Monday, January 3, 2022

Christophobia And The West

2022 and Aesop’s Frog



The ringing in of the New Year is a time of resolutions—and I hereby resolve to make some. It is also a season of recollections. It is with melancholy pleasure that I remember my philosopher friend Kenneth Minogue, who died nine years ago this coming June at 82. It is hard for me to believe that it has been so long, but there you are. I recall that my friend Bill Buckley died 14 years ago, in February 2008, and that seems like only yesterday. I am going to resist the temptation to rehearse reasons “why life speeds up as you get older” in order to say a few words about Ken Minogue, whose quiet but penetrating thought has striking relevance to this noisy, chattering age. 

Ken studied with the great conservative philosopher Michael Oakeshott, whose urbane, understated skepticism made a deep and lasting impression on Ken’s thought and, through him, on two more generations of students. The full power of Ken’s thinking was already on view in his early classic The Liberal Mind (1963), which provides one of the most thoughtful, penetrating, and ultimately devastating anatomies of the liberal mindset ever penned.

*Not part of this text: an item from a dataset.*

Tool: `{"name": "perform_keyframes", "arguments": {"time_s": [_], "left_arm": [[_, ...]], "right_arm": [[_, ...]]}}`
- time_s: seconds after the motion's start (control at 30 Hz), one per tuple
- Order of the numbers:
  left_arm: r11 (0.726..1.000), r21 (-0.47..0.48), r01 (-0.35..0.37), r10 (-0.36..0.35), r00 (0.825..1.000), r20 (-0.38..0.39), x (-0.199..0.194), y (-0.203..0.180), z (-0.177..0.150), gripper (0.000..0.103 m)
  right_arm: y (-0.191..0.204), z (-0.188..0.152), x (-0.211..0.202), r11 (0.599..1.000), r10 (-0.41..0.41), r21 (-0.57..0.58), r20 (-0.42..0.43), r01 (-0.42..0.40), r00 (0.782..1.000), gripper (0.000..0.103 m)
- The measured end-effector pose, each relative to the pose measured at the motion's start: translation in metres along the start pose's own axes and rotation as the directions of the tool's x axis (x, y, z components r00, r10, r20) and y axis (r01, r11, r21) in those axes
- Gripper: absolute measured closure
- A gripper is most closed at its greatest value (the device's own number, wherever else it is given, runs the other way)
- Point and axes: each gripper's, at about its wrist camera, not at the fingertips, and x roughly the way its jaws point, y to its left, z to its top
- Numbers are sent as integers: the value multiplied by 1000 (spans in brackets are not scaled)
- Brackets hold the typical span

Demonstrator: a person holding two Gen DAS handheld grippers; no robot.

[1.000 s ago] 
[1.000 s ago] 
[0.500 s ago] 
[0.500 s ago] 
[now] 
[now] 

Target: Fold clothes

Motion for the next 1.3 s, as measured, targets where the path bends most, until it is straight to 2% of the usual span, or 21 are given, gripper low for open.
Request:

And he did it all with an ebullience and lightness of touch that made the serious business of criticism a smiling affair. 


One of Ken’s most searching essays for The New Criterion was called “‘Christophobia’ and the West.” Published in 2003, the essay dilates on “the rising hatred of Christianity among Western peoples.” Ken’s subject was not secularism—that reliable coefficient of Enlightenment self-infatuation—but something more visceral: a species of histrionic narcissism Ken denominated “Olympianism,” the quasi-religious efflorescence that triumphs in secular societies in response to the melancholy, long, withdrawing roar of traditional religion on the ebb.


Olympianism, Ken observes, is in many ways like a religion, but it is “in the interesting position of being a kind of religion which does not recognize itself as such, and indeed claims a cognitive superiority to religion in general.” Hence the hatred of religion—the “phobia” part of “Christophobia”—that follows the spread of Olympianism like a shadow. 


Olympianism is the characteristic belief system of today’s secularist, and it has itself many of the features of a religion. For one thing, the fusion of political conviction and moral superiority into a single package resembles the way in which religions (outside liberal states) constitute comprehensive ways of life supplying all that is necessary (in the eyes of believers) for salvation. Again, the religions with which we are familiar are monotheistic and refer everything to a single center. In traditional religions, this is usually God; with Olympianism, it is society, understood ultimately as including the whole of humanity. And Olympianism, like many religions, is keen to proselytize. Its characteristic mode of missionary activity is journalism and the media.


Several things follow from this novel form of proselytization. 


If Olympianism has the character of a religion, as I am suggesting, there would be no mystery about its hostility to Christianity. Real religions (by contrast with test-tube religions such as ecumenism) don’t much like each other; they are, after all, competitors. . . . But there is a deeper reason why the spread of Olympianism may be measured by the degree of Christophobia. It is that Olympianism is an imperial project which can only be hindered by the association between Christianity and the West.

There is, Ken observed, a curious political side to this development, epitomized by the multicultural imperative: the contention that all cultures are equal, but that Western culture is somehow less equal than others. You can see this at work in the phenomenon of globalization, which operates by spreading Western rationalism along with a deep suspicion of the values that made that rationalism possible. The resulting confusion is the “wonderland of abstractions” whose guiding prejudice is the belief that prejudice has been overcome and consigned to the dustbin of history (St. George rides again). “It reminds one,” Ken concluded, “of Aesop’s frog, who wanted to be as big as an ox, and blew himself up more and more, his skin becoming thinner and thinner, till he burst.”

There are many signs, I’d say, that the specimen is suffering from dangerous ascites, though what happens afterward is anyone’s guess. As far as I know, Aesop’s frog did not make a curtain call.